Collected data
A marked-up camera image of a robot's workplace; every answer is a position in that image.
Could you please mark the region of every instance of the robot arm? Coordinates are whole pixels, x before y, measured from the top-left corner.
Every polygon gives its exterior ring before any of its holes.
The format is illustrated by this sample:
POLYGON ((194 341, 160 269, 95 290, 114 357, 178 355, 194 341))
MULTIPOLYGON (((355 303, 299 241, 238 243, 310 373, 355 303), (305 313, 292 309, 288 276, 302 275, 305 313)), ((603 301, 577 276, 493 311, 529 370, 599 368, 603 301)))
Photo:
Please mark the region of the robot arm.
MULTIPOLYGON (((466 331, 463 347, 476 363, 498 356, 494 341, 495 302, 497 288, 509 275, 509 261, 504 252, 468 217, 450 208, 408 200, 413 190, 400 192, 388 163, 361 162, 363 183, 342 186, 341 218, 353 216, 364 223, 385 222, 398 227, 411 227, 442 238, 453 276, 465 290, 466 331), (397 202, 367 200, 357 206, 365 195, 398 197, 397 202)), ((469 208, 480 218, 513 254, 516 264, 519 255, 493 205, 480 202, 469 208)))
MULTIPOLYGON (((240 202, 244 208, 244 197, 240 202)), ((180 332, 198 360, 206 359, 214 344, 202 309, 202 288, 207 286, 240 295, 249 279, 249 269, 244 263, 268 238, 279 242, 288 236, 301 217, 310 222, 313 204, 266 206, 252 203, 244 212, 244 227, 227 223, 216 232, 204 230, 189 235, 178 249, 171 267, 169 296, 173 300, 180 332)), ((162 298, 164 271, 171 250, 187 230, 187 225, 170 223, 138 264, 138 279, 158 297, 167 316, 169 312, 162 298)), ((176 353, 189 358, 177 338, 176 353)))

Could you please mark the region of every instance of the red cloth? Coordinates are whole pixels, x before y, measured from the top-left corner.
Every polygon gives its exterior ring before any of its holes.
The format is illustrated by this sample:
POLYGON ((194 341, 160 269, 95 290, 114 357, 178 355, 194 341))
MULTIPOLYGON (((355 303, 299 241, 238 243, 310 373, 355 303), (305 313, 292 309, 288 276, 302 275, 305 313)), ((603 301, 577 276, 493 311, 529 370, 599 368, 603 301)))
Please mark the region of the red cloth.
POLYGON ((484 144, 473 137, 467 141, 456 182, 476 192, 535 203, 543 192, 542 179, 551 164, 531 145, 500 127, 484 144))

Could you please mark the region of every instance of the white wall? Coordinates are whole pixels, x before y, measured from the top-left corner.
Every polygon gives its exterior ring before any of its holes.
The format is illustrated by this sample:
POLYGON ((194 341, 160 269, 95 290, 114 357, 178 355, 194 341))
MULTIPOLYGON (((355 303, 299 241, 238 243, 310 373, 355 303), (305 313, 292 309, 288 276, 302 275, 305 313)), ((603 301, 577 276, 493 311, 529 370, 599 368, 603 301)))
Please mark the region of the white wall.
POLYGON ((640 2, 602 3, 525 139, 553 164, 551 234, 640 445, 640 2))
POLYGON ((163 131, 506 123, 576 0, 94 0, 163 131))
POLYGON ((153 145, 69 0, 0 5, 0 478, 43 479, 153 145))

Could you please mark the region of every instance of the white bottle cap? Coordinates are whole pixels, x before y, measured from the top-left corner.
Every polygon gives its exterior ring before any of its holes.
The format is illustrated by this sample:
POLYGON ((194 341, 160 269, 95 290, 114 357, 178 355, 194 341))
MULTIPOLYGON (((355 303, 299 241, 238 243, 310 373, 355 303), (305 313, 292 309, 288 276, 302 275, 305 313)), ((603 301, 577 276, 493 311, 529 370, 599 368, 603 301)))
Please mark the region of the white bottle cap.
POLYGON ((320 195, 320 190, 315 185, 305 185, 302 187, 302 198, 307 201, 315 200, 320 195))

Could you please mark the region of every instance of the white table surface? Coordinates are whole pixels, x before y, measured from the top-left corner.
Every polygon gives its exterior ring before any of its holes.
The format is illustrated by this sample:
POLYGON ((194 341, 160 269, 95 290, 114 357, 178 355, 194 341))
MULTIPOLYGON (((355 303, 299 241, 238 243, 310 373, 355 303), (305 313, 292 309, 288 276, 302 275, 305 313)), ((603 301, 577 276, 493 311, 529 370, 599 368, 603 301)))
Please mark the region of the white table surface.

[Exercise prompt] Please determine how many lines of the records above include the word "surface", replying with a number alone.

[Result] 2